_Try it_
Among the lines of the data below, count those that hold the word "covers". Answer with the number alone.

[Excerpts from a dataset]
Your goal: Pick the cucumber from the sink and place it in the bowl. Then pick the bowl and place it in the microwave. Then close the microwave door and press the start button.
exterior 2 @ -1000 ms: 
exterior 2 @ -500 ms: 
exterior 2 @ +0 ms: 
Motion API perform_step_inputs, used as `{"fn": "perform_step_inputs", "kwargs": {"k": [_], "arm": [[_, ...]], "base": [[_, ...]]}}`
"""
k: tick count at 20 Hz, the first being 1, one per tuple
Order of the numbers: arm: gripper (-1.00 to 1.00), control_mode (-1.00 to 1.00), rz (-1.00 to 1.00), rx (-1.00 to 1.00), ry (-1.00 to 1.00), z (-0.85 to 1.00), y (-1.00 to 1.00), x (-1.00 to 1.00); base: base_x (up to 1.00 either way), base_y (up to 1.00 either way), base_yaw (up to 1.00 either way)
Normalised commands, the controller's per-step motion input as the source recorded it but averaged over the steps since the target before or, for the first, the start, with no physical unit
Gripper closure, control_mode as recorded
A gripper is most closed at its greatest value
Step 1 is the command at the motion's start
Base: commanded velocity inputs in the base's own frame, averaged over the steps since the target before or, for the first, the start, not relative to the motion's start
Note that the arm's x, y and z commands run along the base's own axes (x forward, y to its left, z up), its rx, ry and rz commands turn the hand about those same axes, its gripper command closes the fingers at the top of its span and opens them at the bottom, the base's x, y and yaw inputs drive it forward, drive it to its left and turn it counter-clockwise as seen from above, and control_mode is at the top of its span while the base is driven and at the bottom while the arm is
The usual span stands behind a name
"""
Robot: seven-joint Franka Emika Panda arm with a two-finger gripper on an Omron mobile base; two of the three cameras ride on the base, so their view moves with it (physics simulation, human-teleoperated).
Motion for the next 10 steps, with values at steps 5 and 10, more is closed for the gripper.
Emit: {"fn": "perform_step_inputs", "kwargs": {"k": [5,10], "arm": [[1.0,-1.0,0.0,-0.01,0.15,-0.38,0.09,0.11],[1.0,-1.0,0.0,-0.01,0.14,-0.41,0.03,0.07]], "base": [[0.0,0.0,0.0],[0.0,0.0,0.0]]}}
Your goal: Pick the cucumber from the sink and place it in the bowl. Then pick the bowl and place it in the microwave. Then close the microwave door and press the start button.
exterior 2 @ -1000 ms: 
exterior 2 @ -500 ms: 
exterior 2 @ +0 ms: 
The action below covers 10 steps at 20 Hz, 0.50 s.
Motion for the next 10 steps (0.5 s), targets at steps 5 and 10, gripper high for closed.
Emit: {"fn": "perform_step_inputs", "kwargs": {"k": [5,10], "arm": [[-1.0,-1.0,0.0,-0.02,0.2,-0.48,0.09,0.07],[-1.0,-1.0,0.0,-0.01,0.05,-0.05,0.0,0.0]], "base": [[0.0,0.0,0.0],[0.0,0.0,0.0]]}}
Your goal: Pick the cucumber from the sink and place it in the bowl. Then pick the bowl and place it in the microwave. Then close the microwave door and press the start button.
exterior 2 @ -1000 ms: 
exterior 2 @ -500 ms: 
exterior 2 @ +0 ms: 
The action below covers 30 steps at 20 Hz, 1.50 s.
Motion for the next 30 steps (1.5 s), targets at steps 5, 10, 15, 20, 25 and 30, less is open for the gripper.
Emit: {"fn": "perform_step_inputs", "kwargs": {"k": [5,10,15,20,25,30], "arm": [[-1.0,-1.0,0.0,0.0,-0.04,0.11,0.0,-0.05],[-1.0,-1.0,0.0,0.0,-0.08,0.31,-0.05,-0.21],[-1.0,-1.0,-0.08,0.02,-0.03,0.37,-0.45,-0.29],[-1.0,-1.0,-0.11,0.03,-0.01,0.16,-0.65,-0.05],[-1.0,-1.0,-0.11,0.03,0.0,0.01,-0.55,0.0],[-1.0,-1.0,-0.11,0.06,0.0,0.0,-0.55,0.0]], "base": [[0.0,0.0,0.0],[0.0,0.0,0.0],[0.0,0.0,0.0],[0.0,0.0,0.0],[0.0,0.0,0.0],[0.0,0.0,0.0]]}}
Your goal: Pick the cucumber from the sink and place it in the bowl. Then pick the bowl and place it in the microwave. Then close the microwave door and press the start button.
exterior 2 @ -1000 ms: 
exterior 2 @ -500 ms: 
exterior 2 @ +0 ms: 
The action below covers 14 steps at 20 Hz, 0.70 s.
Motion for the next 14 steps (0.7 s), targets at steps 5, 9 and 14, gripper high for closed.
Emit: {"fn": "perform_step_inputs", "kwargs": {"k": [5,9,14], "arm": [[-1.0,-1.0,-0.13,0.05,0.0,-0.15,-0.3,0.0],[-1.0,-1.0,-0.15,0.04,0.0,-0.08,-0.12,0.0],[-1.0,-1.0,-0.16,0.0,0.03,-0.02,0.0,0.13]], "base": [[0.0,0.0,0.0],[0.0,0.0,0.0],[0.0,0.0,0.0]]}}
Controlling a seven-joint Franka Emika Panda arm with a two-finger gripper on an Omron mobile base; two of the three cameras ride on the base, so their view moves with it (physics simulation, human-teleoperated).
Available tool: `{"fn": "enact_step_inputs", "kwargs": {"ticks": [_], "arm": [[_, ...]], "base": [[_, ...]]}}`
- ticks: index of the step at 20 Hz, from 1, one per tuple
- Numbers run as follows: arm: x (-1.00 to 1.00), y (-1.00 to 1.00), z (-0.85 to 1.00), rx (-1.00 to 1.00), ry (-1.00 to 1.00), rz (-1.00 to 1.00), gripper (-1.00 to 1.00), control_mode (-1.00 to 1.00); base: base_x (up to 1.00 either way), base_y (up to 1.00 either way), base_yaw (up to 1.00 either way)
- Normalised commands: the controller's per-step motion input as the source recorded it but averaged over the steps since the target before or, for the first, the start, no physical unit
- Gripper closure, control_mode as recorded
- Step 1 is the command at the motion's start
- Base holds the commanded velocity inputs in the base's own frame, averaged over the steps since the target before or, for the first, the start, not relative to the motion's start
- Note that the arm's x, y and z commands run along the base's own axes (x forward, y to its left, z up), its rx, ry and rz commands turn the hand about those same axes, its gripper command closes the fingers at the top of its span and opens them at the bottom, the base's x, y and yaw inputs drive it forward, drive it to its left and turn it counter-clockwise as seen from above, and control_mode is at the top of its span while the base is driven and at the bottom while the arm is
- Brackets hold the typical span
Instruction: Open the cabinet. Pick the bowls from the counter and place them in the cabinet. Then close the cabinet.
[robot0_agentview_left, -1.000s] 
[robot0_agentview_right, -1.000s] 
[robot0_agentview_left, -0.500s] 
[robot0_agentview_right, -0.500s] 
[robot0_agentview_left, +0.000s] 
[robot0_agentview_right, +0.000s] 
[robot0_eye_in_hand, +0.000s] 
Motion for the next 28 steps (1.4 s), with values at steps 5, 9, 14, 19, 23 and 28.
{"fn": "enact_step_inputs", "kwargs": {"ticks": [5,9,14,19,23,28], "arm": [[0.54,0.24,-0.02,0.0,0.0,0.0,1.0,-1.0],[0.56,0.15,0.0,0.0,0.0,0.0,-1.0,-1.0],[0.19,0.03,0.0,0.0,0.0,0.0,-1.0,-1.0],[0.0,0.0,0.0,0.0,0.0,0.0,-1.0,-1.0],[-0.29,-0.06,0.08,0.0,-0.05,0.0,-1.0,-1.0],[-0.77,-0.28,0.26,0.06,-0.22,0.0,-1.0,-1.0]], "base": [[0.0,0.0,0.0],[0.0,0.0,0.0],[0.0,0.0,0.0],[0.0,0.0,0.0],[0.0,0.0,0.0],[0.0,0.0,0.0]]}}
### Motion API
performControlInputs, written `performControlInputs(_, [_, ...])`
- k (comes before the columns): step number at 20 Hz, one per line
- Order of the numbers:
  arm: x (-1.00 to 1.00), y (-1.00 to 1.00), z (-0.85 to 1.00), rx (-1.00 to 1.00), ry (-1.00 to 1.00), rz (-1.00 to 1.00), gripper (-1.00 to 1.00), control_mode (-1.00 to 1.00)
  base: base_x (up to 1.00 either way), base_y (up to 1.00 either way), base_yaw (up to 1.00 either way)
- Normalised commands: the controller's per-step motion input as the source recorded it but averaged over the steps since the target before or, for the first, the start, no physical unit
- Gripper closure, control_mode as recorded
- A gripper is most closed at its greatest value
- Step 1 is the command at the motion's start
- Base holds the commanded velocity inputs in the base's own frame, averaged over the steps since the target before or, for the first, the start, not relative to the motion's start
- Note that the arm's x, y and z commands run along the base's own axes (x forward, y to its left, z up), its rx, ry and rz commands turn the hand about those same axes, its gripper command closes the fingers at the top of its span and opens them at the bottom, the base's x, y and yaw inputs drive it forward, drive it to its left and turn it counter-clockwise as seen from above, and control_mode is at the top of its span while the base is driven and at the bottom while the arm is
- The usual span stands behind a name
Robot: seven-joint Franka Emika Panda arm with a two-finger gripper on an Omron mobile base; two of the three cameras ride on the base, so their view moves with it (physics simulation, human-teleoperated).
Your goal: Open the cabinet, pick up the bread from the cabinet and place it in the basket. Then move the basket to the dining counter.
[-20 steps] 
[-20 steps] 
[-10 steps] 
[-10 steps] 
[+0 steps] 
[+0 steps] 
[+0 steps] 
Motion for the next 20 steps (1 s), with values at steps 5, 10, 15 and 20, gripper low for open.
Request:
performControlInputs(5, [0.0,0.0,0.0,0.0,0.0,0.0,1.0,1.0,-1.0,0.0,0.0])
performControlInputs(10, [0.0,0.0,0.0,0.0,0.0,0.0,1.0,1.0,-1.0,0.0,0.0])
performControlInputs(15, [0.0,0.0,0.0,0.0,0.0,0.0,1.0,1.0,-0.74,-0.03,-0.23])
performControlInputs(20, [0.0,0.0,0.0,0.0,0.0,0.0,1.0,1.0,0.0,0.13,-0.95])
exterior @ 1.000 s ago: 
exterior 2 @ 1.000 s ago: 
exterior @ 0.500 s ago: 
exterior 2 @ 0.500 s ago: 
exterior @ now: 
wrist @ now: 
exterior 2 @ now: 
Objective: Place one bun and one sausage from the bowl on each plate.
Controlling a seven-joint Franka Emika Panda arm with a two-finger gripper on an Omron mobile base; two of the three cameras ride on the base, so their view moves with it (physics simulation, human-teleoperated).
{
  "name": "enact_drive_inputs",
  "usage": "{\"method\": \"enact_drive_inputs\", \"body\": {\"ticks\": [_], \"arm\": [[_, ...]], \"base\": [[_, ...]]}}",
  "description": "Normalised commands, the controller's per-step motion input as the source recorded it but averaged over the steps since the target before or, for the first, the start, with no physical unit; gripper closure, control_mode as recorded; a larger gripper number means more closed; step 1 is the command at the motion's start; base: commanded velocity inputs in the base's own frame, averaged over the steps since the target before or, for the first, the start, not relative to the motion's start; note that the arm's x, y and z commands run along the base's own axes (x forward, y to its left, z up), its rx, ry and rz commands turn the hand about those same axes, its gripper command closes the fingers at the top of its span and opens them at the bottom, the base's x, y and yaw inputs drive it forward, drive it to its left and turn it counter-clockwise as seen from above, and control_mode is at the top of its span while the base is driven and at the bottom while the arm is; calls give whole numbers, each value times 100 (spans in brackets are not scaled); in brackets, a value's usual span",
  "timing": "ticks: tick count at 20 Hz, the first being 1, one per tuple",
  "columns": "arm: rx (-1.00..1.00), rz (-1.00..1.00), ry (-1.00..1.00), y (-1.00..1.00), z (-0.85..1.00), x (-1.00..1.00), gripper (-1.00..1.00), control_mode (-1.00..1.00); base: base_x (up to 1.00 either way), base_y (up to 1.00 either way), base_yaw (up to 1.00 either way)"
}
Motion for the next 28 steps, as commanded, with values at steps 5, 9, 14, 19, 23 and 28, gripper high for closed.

_Answer to the exercise_
3